== Exercise requirements ==
Copy out the full listing below as it stands, with its pictures left behind.
"""
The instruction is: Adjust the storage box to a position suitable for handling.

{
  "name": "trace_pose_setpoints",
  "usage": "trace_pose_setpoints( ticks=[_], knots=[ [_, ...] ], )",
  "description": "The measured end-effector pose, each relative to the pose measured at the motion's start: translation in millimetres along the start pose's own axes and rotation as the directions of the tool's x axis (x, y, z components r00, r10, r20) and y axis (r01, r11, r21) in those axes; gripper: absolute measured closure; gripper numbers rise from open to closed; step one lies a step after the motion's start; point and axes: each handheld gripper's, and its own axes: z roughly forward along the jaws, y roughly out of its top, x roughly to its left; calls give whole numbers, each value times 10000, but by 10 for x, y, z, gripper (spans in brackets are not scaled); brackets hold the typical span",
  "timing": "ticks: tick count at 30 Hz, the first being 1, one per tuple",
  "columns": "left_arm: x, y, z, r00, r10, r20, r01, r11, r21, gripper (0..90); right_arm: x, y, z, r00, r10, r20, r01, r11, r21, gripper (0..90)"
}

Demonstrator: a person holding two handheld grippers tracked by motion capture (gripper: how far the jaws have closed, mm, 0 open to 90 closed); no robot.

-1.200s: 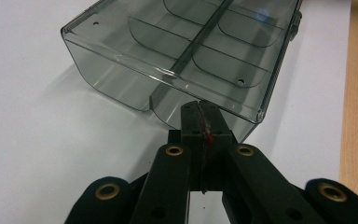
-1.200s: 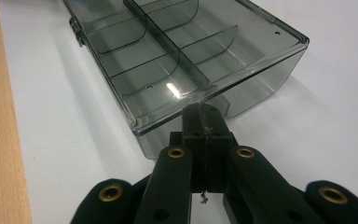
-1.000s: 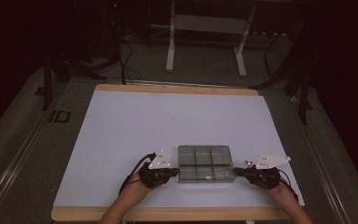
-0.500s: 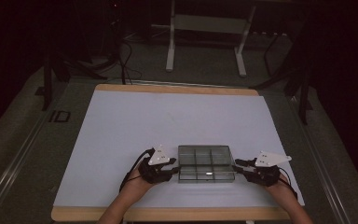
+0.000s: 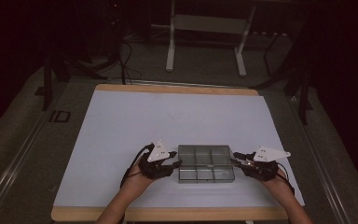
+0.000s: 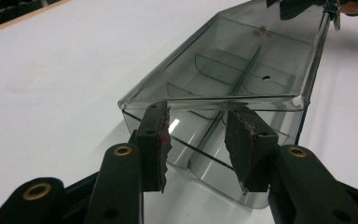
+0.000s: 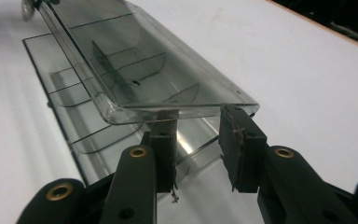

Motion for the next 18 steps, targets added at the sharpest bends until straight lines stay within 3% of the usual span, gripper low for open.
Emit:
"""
== Written answer ==
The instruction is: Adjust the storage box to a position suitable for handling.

{
  "name": "trace_pose_setpoints",
  "usage": "trace_pose_setpoints( ticks=[_], knots=[ [_, ...] ], )",
  "description": "The measured end-effector pose, each relative to the pose measured at the motion's start: translation in millimetres along the start pose's own axes and rotation as the directions of the tool's x axis (x, y, z components r00, r10, r20) and y axis (r01, r11, r21) in those axes; gripper: absolute measured closure; gripper numbers rise from open to closed; step one lies a step after the motion's start; point and axes: each handheld gripper's, and its own axes: z roughly forward along the jaws, y roughly out of its top, x roughly to its left; calls give whole numbers, each value times 10000, but by 10 for x, y, z, gripper (spans in brackets are not scaled); brackets hold the typical span",
  "timing": "ticks: tick count at 30 Hz, the first being 1, one per tuple",
  "columns": "left_arm: x, y, z, r00, r10, r20, r01, r11, r21, gripper (0..90); right_arm: x, y, z, r00, r10, r20, r01, r11, r21, gripper (0..90)"
}

Demonstrator: a person holding two handheld grippers tracked by motion capture (gripper: how far the jaws have closed, mm, 0 open to 90 closed); no robot.

-1.200s: 
-1.200s: 
-1.000s: 
-0.500s: 
+0.000s: 
+0.000s: 
+0.000s: 

Motion for the next 18 steps, targets added at the sharpest bends until straight lines stay within 3% of the usual span, gripper low for open.
Emit:

Output for the exercise is complete.